(The problem): A word-for-word copy of the whole listing is required.

(Source material):
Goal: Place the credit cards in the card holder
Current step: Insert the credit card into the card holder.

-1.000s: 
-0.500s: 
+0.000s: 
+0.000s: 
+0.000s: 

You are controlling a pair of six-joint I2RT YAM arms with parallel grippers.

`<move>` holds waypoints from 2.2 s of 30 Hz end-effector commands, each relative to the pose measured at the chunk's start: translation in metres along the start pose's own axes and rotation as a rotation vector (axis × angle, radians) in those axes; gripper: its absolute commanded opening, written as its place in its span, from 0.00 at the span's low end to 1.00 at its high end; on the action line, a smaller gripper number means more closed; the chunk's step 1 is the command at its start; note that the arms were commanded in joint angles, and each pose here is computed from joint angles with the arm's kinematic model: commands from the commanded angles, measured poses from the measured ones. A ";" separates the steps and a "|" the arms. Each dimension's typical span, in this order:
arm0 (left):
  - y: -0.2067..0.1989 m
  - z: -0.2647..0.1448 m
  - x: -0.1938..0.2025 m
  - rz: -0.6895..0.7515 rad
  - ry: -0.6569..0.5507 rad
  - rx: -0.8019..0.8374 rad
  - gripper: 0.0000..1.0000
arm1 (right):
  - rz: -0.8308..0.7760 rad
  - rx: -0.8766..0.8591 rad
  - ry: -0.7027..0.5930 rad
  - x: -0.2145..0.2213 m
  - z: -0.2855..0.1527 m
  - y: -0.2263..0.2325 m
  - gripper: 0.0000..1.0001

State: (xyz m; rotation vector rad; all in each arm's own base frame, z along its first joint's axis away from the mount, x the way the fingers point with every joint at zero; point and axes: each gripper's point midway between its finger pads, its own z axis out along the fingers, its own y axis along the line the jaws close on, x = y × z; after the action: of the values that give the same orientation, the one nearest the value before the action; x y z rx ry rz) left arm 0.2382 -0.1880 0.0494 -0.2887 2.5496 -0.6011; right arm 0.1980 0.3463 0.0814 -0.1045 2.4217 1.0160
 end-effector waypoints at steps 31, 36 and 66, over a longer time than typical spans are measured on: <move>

(Output for this exercise):
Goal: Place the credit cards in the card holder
Current step: Insert the credit card into the card holder.

-1.000s: 
-0.500s: 
+0.000s: 
+0.000s: 
+0.000s: 

You are controlling a pair of six-joint I2RT YAM arms with parallel grippers.

`<move>` holds waypoints from 2.2 s of 30 Hz end-effector commands, each relative to the pose measured at the chunk's start: translation in metres along the start pose's own axes and rotation as a rotation vector (axis × angle, radians) in those axes; gripper: its absolute commanded opening, written as its place in its span, from 0.00 at the span's low end to 1.00 at its high end; on the action line, a smaller gripper number means more closed; the chunk's step 1 is the command at its start; note that the arms were commanded in joint angles, and each pose here is computed from joint angles with the arm's kinematic model: commands from the commanded angles, measured poses from the measured ones. A ";" separates the steps and a "|" the arms. Each dimension's typical span, in this order:
arm0 (left):
  - y: -0.2067..0.1989 m
  - z: -0.2647..0.1448 m
  - x: -0.1938..0.2025 m
  - rz: -0.6895..0.7515 rad
  - ry: -0.6569..0.5507 rad
  - rx: -0.8019..0.8374 rad
  - gripper: 0.0000..1.0000
arm1 (right):
  - rz: -0.8308..0.7760 rad
  - rx: -0.8766..0.8591 rad
  - ry: -0.7027..0.5930 rad
  - x: -0.2145..0.2213 m
  - z: -0.2855..0.1527 m
  - y: -0.2263..0.2325 m
  - gripper: 0.0000..1.0001

State: (xyz m; rotation vector rad; all in each arm's own base frame, z along its first joint's axis away from the mount, x the way the fingers point with every joint at zero; point and axes: each gripper's point midway between its finger pads, its own z axis out along the fingers, its own y axis along the line the jaws close on, x = y × z; after the action: of the values that give the same orientation, the one nearest the value before the action; x y z rx ry rz) left arm 0.2382 -0.1880 0.0494 -0.2887 2.5496 -0.6011; right arm 0.1980 0.3463 0.0814 -0.1045 2.4217 1.0160
 end-effector waypoints at steps 31, 36 and 66, over a longer time than typical spans are measured on: <move>

This is the complete answer.